[Opening DATA PROVIDED section]

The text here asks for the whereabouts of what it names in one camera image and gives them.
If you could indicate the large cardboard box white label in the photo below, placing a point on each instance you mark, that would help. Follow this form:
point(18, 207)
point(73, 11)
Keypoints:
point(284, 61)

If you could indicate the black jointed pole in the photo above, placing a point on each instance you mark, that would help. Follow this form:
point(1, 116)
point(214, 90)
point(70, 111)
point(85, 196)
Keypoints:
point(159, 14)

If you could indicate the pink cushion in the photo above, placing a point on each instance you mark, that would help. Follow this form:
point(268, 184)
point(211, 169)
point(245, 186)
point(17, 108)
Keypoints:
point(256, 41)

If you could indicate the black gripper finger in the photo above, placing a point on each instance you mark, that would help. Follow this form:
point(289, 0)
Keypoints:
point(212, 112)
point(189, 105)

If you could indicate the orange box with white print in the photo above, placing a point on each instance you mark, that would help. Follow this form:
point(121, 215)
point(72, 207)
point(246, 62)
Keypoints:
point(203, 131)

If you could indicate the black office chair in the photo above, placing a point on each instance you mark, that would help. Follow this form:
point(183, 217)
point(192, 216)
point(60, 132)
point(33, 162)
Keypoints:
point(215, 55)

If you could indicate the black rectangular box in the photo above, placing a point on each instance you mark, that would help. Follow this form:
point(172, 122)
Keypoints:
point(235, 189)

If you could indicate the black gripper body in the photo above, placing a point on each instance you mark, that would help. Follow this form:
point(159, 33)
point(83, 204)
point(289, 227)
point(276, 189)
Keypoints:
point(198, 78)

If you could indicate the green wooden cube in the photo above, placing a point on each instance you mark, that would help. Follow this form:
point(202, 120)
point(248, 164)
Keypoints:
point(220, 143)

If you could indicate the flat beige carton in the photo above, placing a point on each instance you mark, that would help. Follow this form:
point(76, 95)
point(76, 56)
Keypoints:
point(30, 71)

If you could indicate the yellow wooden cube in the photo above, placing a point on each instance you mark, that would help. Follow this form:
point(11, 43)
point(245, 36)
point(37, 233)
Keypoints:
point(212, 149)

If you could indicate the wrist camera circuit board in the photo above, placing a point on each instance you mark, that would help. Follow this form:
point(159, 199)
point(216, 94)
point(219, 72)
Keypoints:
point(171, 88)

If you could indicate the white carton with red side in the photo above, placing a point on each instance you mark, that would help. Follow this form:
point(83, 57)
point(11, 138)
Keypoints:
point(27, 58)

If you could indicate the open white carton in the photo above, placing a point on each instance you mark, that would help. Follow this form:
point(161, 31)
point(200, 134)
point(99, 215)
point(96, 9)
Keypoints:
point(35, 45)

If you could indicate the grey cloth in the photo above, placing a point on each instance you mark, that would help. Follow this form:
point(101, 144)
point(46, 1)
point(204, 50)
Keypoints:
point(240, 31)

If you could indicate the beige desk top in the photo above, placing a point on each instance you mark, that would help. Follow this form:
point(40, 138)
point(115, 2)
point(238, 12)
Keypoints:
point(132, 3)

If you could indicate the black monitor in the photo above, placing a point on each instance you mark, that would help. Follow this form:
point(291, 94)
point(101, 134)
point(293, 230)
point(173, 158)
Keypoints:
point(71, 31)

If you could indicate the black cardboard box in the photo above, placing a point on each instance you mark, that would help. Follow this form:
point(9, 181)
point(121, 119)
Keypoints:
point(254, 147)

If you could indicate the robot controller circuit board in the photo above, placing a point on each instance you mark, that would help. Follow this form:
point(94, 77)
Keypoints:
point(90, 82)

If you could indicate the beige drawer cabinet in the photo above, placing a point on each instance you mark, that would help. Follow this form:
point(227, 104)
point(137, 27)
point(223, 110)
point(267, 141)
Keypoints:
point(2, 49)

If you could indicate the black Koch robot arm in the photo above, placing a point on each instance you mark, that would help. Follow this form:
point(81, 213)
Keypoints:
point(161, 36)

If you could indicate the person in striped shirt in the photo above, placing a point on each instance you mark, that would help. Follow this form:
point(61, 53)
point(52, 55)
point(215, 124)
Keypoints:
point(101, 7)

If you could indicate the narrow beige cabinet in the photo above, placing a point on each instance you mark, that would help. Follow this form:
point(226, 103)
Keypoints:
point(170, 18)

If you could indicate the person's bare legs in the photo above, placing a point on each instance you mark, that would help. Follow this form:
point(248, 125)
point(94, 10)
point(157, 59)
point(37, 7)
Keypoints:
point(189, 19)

[Closing DATA PROVIDED section]

The data is to be given again in full, with every line exact.

The text here asks for the whereabouts of what it names in one camera image and gives them.
If you could indicate the large cardboard box white label in the photo below, placing a point on each instance you mark, that would help. Follow this form:
point(18, 207)
point(73, 11)
Keypoints:
point(284, 61)

If you could indicate the black jointed pole in the photo above, placing a point on each instance you mark, that would help. Follow this form:
point(1, 116)
point(214, 90)
point(70, 111)
point(85, 196)
Keypoints:
point(159, 14)

If you could indicate the pink cushion in the photo above, placing a point on each instance you mark, that would help. Follow this form:
point(268, 184)
point(211, 169)
point(245, 186)
point(17, 108)
Keypoints:
point(256, 41)

If you could indicate the black gripper finger in the photo above, placing a point on each instance you mark, that would help. Follow this form:
point(289, 0)
Keypoints:
point(212, 112)
point(189, 105)

If you could indicate the orange box with white print in the photo above, placing a point on each instance you mark, that would help. Follow this form:
point(121, 215)
point(72, 207)
point(246, 62)
Keypoints:
point(203, 131)

If you could indicate the black office chair in the photo above, placing a point on each instance you mark, that would help. Follow this form:
point(183, 217)
point(192, 216)
point(60, 132)
point(33, 162)
Keypoints:
point(215, 55)

If you could indicate the black rectangular box in the photo above, placing a point on each instance you mark, that would help. Follow this form:
point(172, 122)
Keypoints:
point(235, 189)

If you could indicate the black gripper body in the photo above, placing a point on each instance you mark, that would help. Follow this form:
point(159, 33)
point(83, 204)
point(289, 227)
point(276, 189)
Keypoints:
point(198, 78)

If you could indicate the green wooden cube in the photo above, placing a point on each instance you mark, that would help. Follow this form:
point(202, 120)
point(248, 164)
Keypoints:
point(220, 143)

If you could indicate the flat beige carton in the photo above, placing a point on each instance you mark, that would help. Follow this form:
point(76, 95)
point(76, 56)
Keypoints:
point(30, 71)

If you could indicate the yellow wooden cube in the photo above, placing a point on each instance you mark, that would help. Follow this form:
point(11, 43)
point(245, 36)
point(37, 233)
Keypoints:
point(212, 149)

If you could indicate the wrist camera circuit board in the photo above, placing a point on each instance you mark, that would help. Follow this form:
point(159, 199)
point(216, 94)
point(219, 72)
Keypoints:
point(171, 88)

If you could indicate the white carton with red side in the photo above, placing a point on each instance you mark, that would help. Follow this form:
point(83, 57)
point(11, 138)
Keypoints:
point(27, 58)

If you could indicate the open white carton in the photo above, placing a point on each instance you mark, that would help. Follow this form:
point(161, 31)
point(200, 134)
point(99, 215)
point(96, 9)
Keypoints:
point(35, 45)

If you could indicate the grey cloth in the photo above, placing a point on each instance you mark, that would help. Follow this form:
point(101, 144)
point(46, 1)
point(204, 50)
Keypoints:
point(240, 31)

If you could indicate the beige desk top in the photo above, placing a point on each instance you mark, that would help. Follow this form:
point(40, 138)
point(115, 2)
point(238, 12)
Keypoints:
point(132, 3)

If you could indicate the black monitor in the photo above, placing a point on each instance you mark, that would help. Follow this form:
point(291, 94)
point(101, 134)
point(293, 230)
point(173, 158)
Keypoints:
point(71, 31)

If you could indicate the black cardboard box in the photo above, placing a point on each instance you mark, that would help. Follow this form:
point(9, 181)
point(121, 119)
Keypoints:
point(254, 147)

If you could indicate the robot controller circuit board in the photo above, placing a point on each instance you mark, that would help. Follow this form:
point(94, 77)
Keypoints:
point(90, 82)

If you could indicate the beige drawer cabinet in the photo above, placing a point on each instance you mark, that would help. Follow this form:
point(227, 104)
point(137, 27)
point(223, 110)
point(267, 141)
Keypoints:
point(2, 49)

If you could indicate the black Koch robot arm in the photo above, placing a point on each instance you mark, that would help. Follow this form:
point(81, 213)
Keypoints:
point(161, 36)

If you could indicate the person in striped shirt in the photo above, placing a point on each instance you mark, that would help. Follow this form:
point(61, 53)
point(52, 55)
point(215, 124)
Keypoints:
point(101, 7)

If you could indicate the narrow beige cabinet in the photo above, placing a point on each instance you mark, that would help. Follow this form:
point(226, 103)
Keypoints:
point(170, 18)

If you could indicate the person's bare legs in the photo above, placing a point on each instance you mark, that would help. Follow this form:
point(248, 125)
point(94, 10)
point(157, 59)
point(37, 7)
Keypoints:
point(189, 19)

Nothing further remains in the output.